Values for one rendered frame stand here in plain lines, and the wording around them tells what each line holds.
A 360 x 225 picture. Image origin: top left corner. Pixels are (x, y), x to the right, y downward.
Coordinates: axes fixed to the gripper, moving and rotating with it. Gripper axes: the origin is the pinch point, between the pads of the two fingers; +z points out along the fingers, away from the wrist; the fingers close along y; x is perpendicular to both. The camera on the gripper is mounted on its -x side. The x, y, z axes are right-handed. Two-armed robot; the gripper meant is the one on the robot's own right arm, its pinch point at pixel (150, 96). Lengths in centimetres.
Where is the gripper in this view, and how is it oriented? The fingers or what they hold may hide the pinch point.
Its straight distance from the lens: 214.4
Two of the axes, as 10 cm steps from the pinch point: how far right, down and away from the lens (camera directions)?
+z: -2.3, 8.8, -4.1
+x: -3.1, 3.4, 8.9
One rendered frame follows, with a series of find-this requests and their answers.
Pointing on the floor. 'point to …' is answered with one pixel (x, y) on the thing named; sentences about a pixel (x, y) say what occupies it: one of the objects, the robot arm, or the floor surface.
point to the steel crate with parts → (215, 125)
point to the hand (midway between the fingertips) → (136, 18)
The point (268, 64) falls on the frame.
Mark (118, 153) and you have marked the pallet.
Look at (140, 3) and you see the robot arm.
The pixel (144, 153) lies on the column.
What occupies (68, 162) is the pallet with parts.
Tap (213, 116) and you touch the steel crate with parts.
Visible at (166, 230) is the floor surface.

———

* _EXERCISE OBJECTIVE_
Look through the entries above; copy each line where the string "origin" appears.

* _RESULT BELOW_
A 360 x 225 picture. Image origin: top left corner. Pixels are (x, y), x to the right, y downward.
Coordinates: axes fixed to the gripper, moving and rotating with it. Gripper axes: the origin is the pinch point, between the pads of the two fingers; +z points out along the fingers, away from the wrist; the fingers close along y; x is perpendicular to both. The camera on the gripper is mounted on its -x side. The x, y, z axes are right-handed. Two-armed robot; the gripper meant is the one on the robot's own right arm, its pinch point at pixel (150, 96). Lengths in centimetres.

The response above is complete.